No mês passado, a Primeira Turma do STF definiu as penas dos envolvidos no crime que ocorreu em 2018 e teve grande repercussão nacional e internacional.

Domingos Brazão, conselheiro do Tribunal de Contas do Estado do Rio de Janeiro, e seu irmão, Chiquinho Brazão, ex-deputado federal, foram condenados a 76 anos e três meses de prisão por organização criminosa, duplo homicídio qualificado e tentativa de homicídio contra Fernanda Chaves, assessora de Marielle que sobreviveu ao atentado.

Já Rivaldo Barbosa, ex-chefe da Polícia Civil do Rio de Janeiro, recebeu pena de 18 anos de prisão pelos crimes de obstrução de Justiça e corrupção passiva.

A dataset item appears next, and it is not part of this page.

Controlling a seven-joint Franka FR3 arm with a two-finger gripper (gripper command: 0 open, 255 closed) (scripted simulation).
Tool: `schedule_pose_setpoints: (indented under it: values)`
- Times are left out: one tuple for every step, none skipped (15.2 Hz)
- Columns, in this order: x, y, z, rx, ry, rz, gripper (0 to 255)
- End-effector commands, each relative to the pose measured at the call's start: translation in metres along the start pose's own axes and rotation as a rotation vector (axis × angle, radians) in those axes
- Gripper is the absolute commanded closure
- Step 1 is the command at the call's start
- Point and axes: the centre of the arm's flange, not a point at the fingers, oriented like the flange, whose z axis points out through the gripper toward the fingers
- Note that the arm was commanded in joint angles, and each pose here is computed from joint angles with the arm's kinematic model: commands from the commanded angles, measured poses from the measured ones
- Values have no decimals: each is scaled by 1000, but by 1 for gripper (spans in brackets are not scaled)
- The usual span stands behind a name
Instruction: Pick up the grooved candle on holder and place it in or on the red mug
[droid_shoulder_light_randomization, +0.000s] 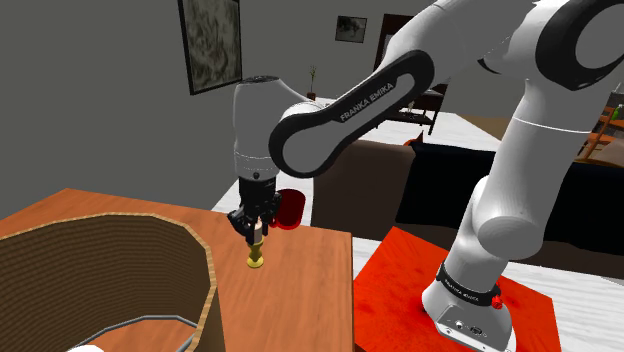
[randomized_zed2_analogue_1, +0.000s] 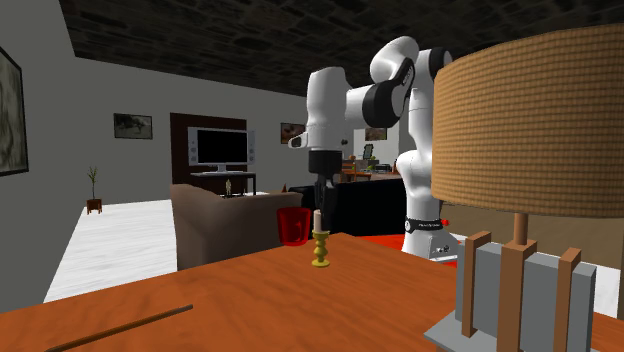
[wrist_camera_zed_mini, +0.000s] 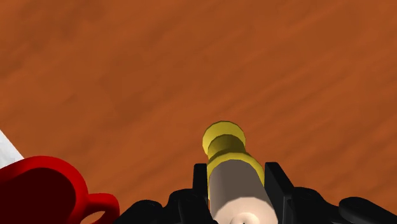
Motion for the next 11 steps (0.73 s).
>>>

Apesar de ter sido denunciado pelas mortes de Marielle e Anderson, ele acabou absolvido dessas acusações.

Outros envolvidos também foram condenados. O major da Polícia Militar do Rio de Janeiro, Ronald Alves de Paula, recebeu pena de 56 anos de prisão, enquanto o ex-policial militar Robson Calixto foi condenado a nove anos.

Os réus também devem perder os cargos públicos após o trânsito em julgado da condenação, quando não houver mais possibilidade de recurso.